- [Exercise objective] Reprint all records below exactly. No images.

-- Records to process follows --

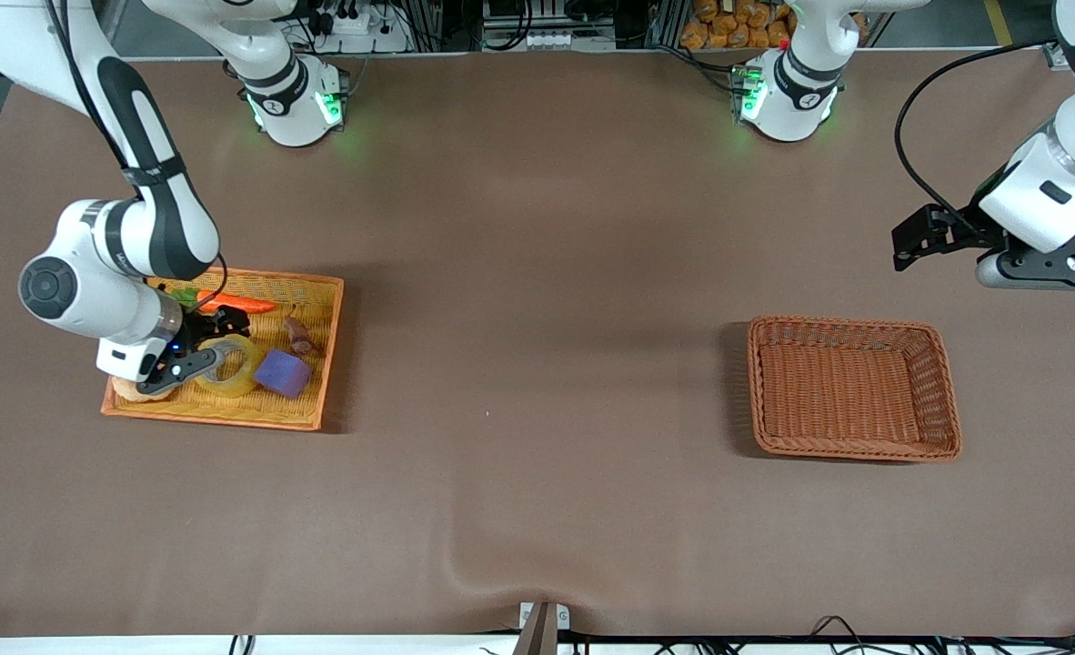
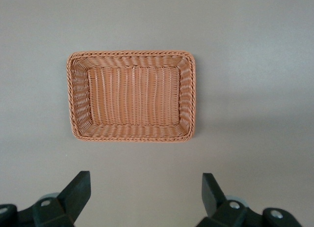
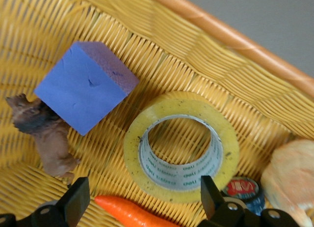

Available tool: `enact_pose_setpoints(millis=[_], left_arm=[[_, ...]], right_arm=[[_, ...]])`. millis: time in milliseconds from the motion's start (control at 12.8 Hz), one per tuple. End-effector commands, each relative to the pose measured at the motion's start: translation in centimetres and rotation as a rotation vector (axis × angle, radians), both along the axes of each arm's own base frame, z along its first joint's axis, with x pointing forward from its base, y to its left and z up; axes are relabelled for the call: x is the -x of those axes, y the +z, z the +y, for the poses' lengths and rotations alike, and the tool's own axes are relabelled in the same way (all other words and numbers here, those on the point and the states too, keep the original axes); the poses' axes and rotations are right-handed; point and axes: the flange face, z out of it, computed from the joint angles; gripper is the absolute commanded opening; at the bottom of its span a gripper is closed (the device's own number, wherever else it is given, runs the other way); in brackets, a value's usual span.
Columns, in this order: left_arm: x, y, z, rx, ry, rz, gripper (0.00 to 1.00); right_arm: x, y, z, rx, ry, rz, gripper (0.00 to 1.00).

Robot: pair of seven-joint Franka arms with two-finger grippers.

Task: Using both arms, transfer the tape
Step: 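Reach the right gripper down over the tape roll in the yellow tray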

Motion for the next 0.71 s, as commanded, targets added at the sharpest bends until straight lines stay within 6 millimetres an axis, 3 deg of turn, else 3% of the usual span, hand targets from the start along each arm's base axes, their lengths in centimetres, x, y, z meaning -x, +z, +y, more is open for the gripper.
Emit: enact_pose_setpoints(millis=[0,235,313,392,470,548,627], left_arm=[[-0.1,0.1,-0.2,-0.023,-0.009,-0.009,1.0],[-0.4,-0.6,0.2,-0.025,-0.002,0.01,1.0],[-0.6,-1.2,0.5,-0.025,0.003,0.024,1.0],[-0.6,-1.3,0.4,-0.027,0.003,0.029,1.0],[-0.6,-1.5,0.4,-0.028,0.003,0.033,1.0],[-0.7,-1.5,0.4,-0.026,0.02,0.033,1.0],[-0.8,-1.6,0.8,-0.024,0.025,0.035,1.0]], right_arm=[[0.2,-1.9,-0.4,-0.002,0.051,-0.01,1.0],[1.7,-5.1,-0.2,0.002,0.053,-0.022,1.0],[1.8,-5.2,-0.2,0.002,0.053,-0.025,0.96],[1.8,-5.2,-0.3,0.002,0.052,-0.025,0.85],[1.8,-5.3,-0.3,0.002,0.052,-0.024,0.69],[1.8,-5.4,-0.2,0.002,0.053,-0.022,0.42],[1.7,-5.3,-0.1,0.003,0.053,-0.019,0.08]])
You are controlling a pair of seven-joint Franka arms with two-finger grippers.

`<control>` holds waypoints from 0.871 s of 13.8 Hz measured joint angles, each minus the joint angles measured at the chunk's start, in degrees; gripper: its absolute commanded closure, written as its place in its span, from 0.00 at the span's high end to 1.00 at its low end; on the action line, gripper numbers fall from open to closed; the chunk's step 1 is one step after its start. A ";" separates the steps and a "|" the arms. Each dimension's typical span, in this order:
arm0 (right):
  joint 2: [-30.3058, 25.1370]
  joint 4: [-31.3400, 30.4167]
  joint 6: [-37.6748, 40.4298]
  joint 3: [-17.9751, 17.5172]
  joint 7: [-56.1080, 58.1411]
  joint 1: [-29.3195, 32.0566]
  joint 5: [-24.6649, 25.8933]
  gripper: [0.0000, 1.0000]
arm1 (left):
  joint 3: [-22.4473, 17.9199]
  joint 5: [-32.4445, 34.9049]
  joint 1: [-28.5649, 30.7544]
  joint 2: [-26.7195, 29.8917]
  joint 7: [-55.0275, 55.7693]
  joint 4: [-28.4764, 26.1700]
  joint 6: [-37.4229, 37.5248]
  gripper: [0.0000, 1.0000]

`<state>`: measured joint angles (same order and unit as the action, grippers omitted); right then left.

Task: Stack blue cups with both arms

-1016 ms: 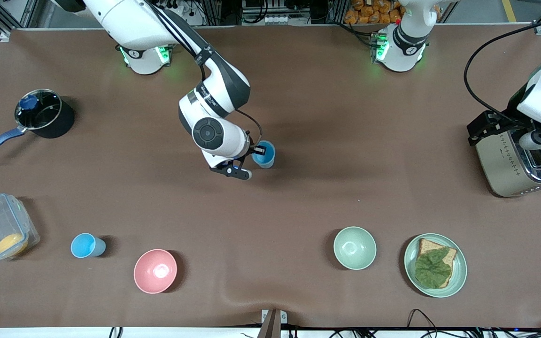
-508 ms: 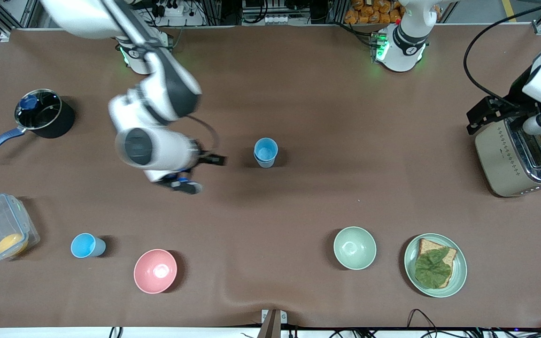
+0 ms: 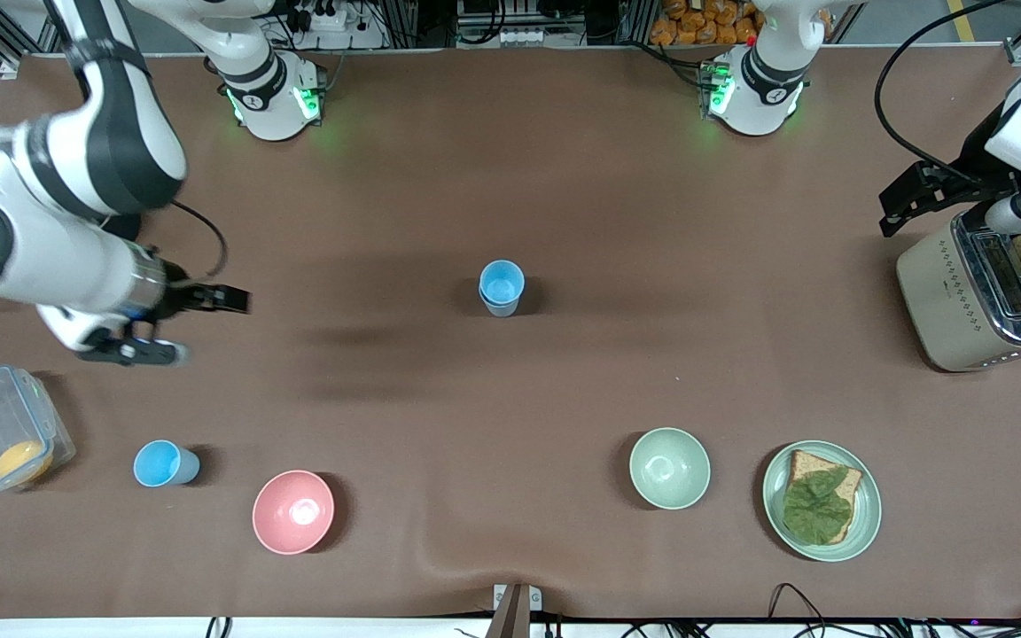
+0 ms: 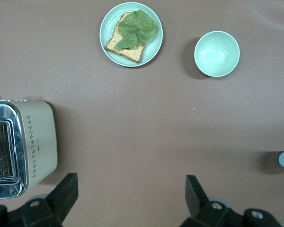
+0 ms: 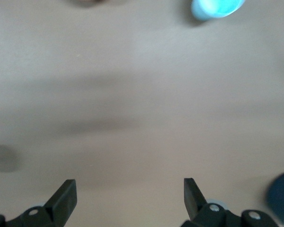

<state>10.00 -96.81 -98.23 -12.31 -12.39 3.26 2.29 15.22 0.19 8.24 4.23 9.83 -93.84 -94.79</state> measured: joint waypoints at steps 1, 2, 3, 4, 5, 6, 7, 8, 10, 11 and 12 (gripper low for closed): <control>-2.02 -0.02 0.66 -0.09 0.00 0.05 0.67 1.00 | 0.00 0.00 -0.04 0.01 0.00 0.00 0.11 1.00; -3.73 0.22 2.17 -0.10 0.40 0.25 1.00 1.00 | 0.00 0.00 -0.11 0.01 0.00 0.01 0.18 1.00; -4.97 0.68 3.77 -0.09 1.68 0.73 1.11 1.00 | 0.00 0.00 -0.18 0.01 0.00 0.01 0.21 1.00; -5.73 1.32 4.87 -0.11 4.12 1.66 1.12 1.00 | 0.00 0.00 -0.23 0.02 0.00 0.02 0.24 1.00; -6.08 1.89 5.35 -0.11 7.34 3.10 0.95 1.00 | -0.01 0.00 -0.30 0.02 0.00 0.02 0.25 1.00; -6.15 2.29 5.51 -0.08 10.71 4.85 0.49 1.00 | -0.02 0.00 -0.41 0.02 0.00 0.02 0.25 1.00; -6.15 2.58 5.69 0.11 13.59 6.63 -0.12 1.00 | -0.02 0.00 -0.54 0.02 0.00 0.02 0.27 1.00; -6.18 2.82 6.23 0.82 15.30 7.65 -0.61 1.00 | -0.06 0.00 -0.64 0.02 0.00 0.02 0.30 1.00; -6.43 3.60 8.16 2.89 16.38 7.34 -1.19 1.00 | -0.20 0.00 -0.70 0.02 0.00 0.02 0.32 1.00; -6.64 4.37 9.65 3.69 16.22 6.57 -1.29 1.00 | -0.26 0.00 -0.71 0.02 0.00 0.02 0.33 1.00; -6.89 5.17 11.07 4.68 15.51 5.29 -1.36 1.00 | -0.29 0.00 -0.71 0.02 0.00 0.02 0.33 1.00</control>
<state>3.11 -91.65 -87.17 -7.63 3.12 8.55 0.93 14.93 0.19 7.53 4.25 9.83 -93.82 -94.46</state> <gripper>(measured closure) 0.000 0.000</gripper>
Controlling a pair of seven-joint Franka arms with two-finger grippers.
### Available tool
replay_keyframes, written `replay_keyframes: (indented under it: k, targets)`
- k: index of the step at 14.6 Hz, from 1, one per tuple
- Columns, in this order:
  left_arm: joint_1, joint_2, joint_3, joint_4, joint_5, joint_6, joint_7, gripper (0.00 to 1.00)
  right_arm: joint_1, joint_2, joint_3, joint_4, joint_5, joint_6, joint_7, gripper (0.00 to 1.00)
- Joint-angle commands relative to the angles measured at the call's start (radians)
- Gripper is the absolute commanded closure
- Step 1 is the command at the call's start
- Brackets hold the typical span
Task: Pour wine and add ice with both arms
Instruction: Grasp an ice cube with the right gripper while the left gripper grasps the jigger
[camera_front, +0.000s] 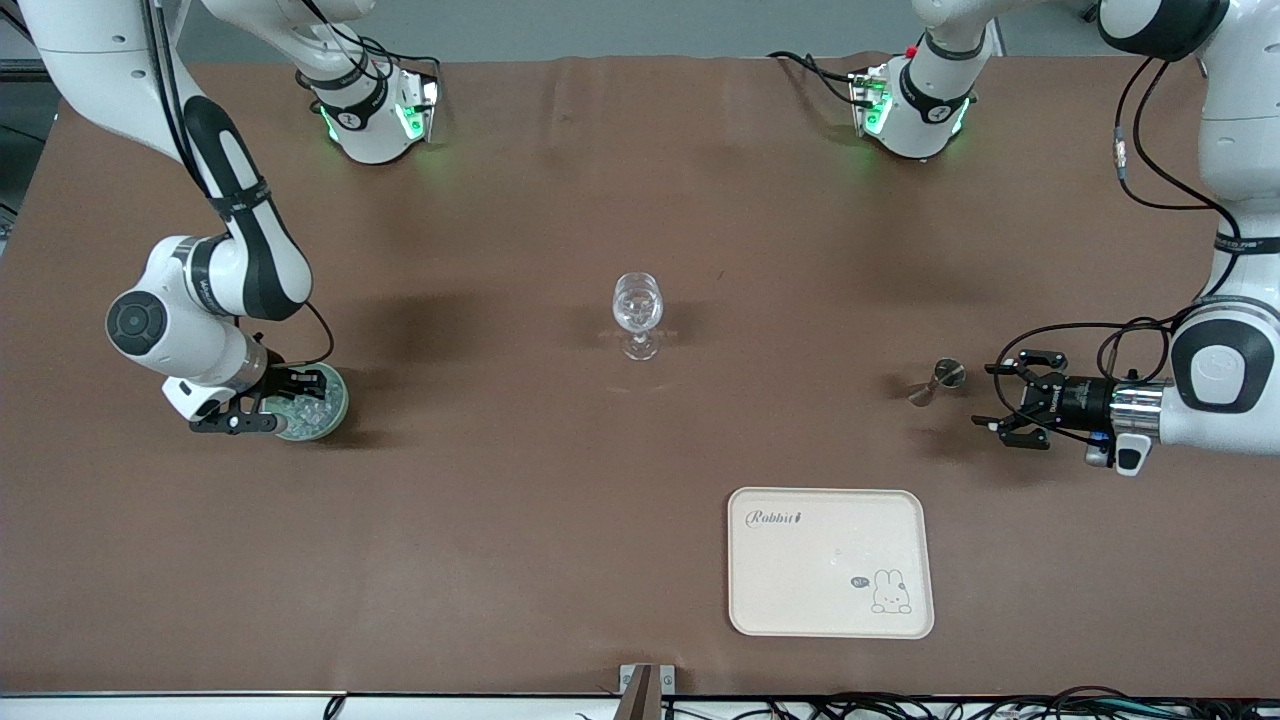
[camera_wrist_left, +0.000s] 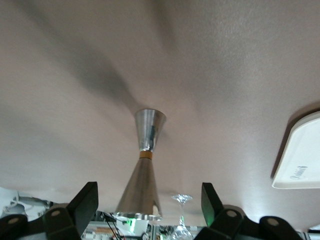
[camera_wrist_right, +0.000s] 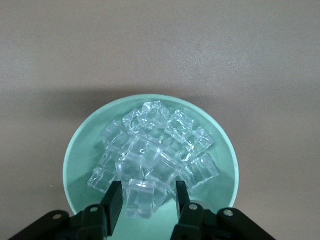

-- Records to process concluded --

- [Task answer]
Available tool: `enact_pose_setpoints(millis=[_], left_arm=[[_, ...]], right_arm=[[_, ...]])`. millis: time in milliseconds from the motion's start (control at 12.8 Hz), one per tuple. End-effector commands, each relative to the pose measured at the motion's start: translation in centimetres and rotation as a rotation vector (axis × angle, radians), both along the axes of each arm's own base frame, z along its first joint's axis, with x pointing forward from its base, y to its left and z up; axes are relabelled for the call: x is the -x of those axes, y the +z, z the +y, for the poses' lengths and rotations alike, and the tool's own axes are relabelled in the same way (all other words and numbers here, those on the point and the states too, keep the original axes); the poses' axes and rotations are right-handed; point and axes: the flange face, z out of it, computed from the joint angles; gripper is the absolute commanded opening; at the bottom of its span a gripper is closed (the device's own number, wherever else it is given, runs the other way); in brackets, a value's usual span.
Columns, in this order: left_arm: x, y, z, rx, ry, rz, gripper (0.00 to 1.00); right_arm: x, y, z, rx, ry, rz, gripper (0.00 to 1.00).

Robot: pair of seven-joint Franka arms with two-finger grippers.

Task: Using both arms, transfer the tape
Step: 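Reach the right gripper down over the tape roll in the yellow tray
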
Motion for the next 0.71 s, as commanded, targets added at the sharpest bends until straight lines stay within 6 millimetres an axis, 3 deg of turn, else 3% of the usual span, hand targets from the start along each arm's base axes, their lengths in centimetres, x, y, z meaning -x, +z, +y, more is open for the gripper.
Emit: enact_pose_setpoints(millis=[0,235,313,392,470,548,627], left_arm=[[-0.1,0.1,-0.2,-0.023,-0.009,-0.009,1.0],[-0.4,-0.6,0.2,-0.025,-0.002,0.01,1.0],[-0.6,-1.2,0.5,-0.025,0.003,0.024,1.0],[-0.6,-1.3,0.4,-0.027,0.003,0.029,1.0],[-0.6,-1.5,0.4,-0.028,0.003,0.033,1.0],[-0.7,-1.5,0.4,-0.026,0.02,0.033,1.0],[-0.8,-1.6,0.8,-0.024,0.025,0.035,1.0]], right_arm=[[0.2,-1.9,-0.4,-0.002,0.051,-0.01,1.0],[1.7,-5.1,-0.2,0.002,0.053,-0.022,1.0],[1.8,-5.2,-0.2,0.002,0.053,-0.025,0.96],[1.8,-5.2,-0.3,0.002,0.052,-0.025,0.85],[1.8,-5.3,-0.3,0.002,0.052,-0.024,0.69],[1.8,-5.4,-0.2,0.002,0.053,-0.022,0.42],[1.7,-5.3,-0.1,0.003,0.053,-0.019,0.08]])
You are controlling a pair of seven-joint Franka arms with two-finger grippers.

`<control>` holds waypoints from 0.871 s of 13.8 Hz measured joint angles, each minus the joint angles measured at the chunk's start, in degrees; gripper: its absolute commanded closure, written as its place in its span, from 0.00 at the span's high end to 1.00 at its low end; on the action line, gripper numbers fall from open to closed; the chunk's step 1 is one step after its start. A ";" separates the steps and a "|" the arms. Each dimension's typical span, in this order:
arm0 (right):
  joint 2: [-30.3058, 25.1370]
  joint 4: [-31.3400, 30.4167]
  joint 6: [-37.6748, 40.4298]
  joint 3: [-17.9751, 17.5172]
  joint 7: [-56.1080, 58.1411]
  joint 1: [-29.3195, 32.0566]
  joint 5: [-24.6649, 25.8933]
  gripper: [0.0000, 1.0000]
arm1 (left):
  joint 3: [-22.4473, 17.9199]
  joint 5: [-32.4445, 34.9049]
  joint 1: [-28.5649, 30.7544]
  joint 2: [-26.7195, 29.8917]
  joint 7: [-55.0275, 55.7693]
  joint 4: [-28.4764, 26.1700]
  joint 6: [-37.4229, 37.5248]
  gripper: [0.0000, 1.0000]

`<state>`: measured joint angles (same order and unit as the action, grippers omitted); right then left.

Task: Stack blue cups with both arms

-1016 ms: 
-508 ms: 
+0 ms: 
+0 ms: 
+0 ms: 

<state>10.00 -96.81 -98.23 -12.31 -12.39 3.26 2.29 15.22 0.19 8.24 4.23 9.83 -93.84 -94.79</state> measured: joint waypoints at steps 1, 2, 3, 4, 5, 6, 7, 8, 10, 11 and 12 (gripper low for closed): <control>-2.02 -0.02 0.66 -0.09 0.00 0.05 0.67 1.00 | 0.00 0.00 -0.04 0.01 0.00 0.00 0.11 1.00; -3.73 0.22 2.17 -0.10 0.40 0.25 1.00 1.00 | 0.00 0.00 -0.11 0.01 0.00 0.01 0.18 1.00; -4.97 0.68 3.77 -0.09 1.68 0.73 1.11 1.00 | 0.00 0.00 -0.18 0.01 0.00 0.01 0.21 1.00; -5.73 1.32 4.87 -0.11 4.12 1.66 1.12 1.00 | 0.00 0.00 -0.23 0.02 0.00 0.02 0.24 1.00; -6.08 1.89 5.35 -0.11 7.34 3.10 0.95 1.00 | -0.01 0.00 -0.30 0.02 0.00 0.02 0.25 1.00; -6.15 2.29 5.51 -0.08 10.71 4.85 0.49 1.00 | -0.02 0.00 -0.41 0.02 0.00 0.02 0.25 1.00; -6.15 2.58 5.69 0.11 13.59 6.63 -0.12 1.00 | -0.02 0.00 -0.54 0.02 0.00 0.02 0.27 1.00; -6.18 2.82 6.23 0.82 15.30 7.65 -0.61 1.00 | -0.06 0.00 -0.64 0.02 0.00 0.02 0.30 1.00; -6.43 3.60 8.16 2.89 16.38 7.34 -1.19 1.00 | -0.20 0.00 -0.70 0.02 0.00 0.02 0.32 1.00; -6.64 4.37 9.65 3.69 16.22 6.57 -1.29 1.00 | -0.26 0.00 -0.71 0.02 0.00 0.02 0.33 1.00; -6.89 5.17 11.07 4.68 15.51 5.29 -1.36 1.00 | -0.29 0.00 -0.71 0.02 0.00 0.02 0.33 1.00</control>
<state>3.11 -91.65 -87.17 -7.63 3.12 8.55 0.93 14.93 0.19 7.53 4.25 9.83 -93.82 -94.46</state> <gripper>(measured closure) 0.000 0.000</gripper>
Controlling a pair of seven-joint Franka arms with two-finger grippers.
### Available tool
replay_keyframes, written `replay_keyframes: (indented under it: k, targets)`
- k: index of the step at 14.6 Hz, from 1, one per tuple
- Columns, in this order:
  left_arm: joint_1, joint_2, joint_3, joint_4, joint_5, joint_6, joint_7, gripper (0.00 to 1.00)
  right_arm: joint_1, joint_2, joint_3, joint_4, joint_5, joint_6, joint_7, gripper (0.00 to 1.00)
- Joint-angle commands relative to the angles measured at the call's start (radians)
- Gripper is the absolute commanded closure
- Step 1 is the command at the call's start
- Brackets hold the typical span
Task: Pour wine and add ice with both arms
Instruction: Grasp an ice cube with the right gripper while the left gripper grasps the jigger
[camera_front, +0.000s] 
[camera_wrist_left, +0.000s] 
[camera_wrist_right, +0.000s] 

With that, the answer is complete.